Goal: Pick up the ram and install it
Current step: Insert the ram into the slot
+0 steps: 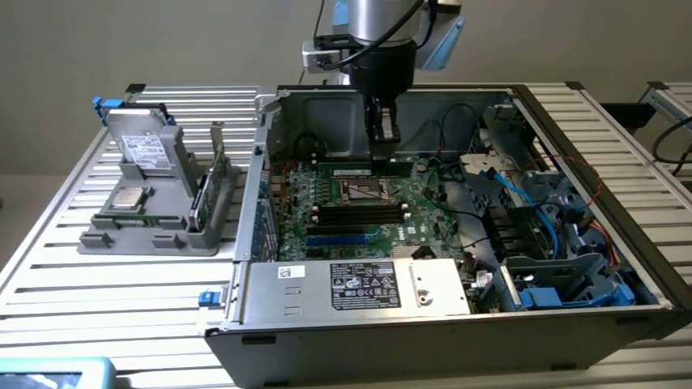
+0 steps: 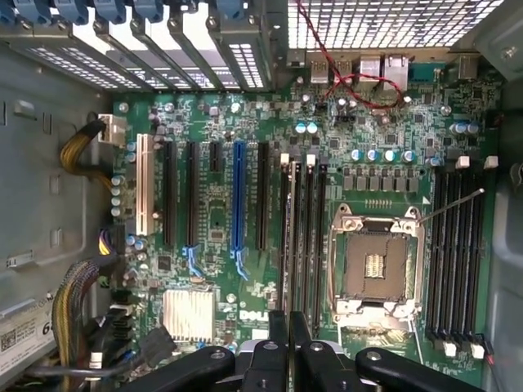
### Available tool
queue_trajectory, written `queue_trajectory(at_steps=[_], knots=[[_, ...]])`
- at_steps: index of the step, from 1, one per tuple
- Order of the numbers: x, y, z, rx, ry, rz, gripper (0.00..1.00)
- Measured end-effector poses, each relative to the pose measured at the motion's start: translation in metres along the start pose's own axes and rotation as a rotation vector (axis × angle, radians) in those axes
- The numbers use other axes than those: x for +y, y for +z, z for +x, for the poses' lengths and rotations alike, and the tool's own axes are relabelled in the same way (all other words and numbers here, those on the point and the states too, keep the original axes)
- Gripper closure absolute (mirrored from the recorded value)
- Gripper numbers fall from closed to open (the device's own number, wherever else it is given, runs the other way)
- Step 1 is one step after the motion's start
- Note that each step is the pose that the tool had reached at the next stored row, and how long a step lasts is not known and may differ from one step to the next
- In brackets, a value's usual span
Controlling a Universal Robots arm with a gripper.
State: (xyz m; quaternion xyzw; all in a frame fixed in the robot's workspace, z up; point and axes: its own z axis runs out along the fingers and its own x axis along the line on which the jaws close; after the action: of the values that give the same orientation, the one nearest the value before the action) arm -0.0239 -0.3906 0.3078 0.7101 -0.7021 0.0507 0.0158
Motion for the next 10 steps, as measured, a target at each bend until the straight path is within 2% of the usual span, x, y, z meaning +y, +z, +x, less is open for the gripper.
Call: queue_trajectory(at_steps=[10], knots=[[0.0008,0.0181,-0.002,0.0017,0.000,-0.0001,0.87]])
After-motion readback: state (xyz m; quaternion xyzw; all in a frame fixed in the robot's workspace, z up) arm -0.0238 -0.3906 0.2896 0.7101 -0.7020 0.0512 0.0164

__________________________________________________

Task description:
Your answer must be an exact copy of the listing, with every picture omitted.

Exercise output:
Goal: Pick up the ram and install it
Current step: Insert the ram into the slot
+0 steps: 
+0 steps: 
### Available tool
queue_trajectory, written `queue_trajectory(at_steps=[_], knots=[[_, ...]])`
- at_steps: index of the step, from 1, one per tuple
- Order of the numbers: x, y, z, rx, ry, rz, gripper (0.00..1.00)
- Measured end-effector poses, each relative to the pose measured at the motion's start: translation in metres along the start pose's own axes and rotation as a rotation vector (axis × angle, radians) in those axes
- The numbers use other axes than those: x for +y, y for +z, z for +x, for the poses' lengths and rotations alike, and the tool's own axes are relabelled in the same way (all other words and numbers here, those on the point and the states too, keep the original axes)
- Gripper closure absolute (mirrored from the recorded value)
- Gripper numbers fall from closed to open (the device's own number, wherever else it is given, runs the other way)
- Step 1 is one step after the motion's start
- Note that each step is the pose that the tool had reached at the next stored row, and how long a step lasts is not known and may differ from one step to the next
- In brackets, a value's usual span
Controlling a Universal Robots arm with a gripper.
State: (xyz m; quaternion xyzw; all in a frame fixed in the robot's workspace, z up; point and axes: its own z axis runs out along the fingers and its own x axis along the line on which the jaws close; after the action: of the values that give the same orientation, the one nearest the value before the action) arm -0.0239 -0.3906 0.3078 0.7101 -0.7021 0.0507 0.0158
Motion for the next 10 steps, as measured, a target at each bend until the straight path is within 2% of the usual span, x, y, z meaning +y, +z, +x, less is open for the gripper.
Call: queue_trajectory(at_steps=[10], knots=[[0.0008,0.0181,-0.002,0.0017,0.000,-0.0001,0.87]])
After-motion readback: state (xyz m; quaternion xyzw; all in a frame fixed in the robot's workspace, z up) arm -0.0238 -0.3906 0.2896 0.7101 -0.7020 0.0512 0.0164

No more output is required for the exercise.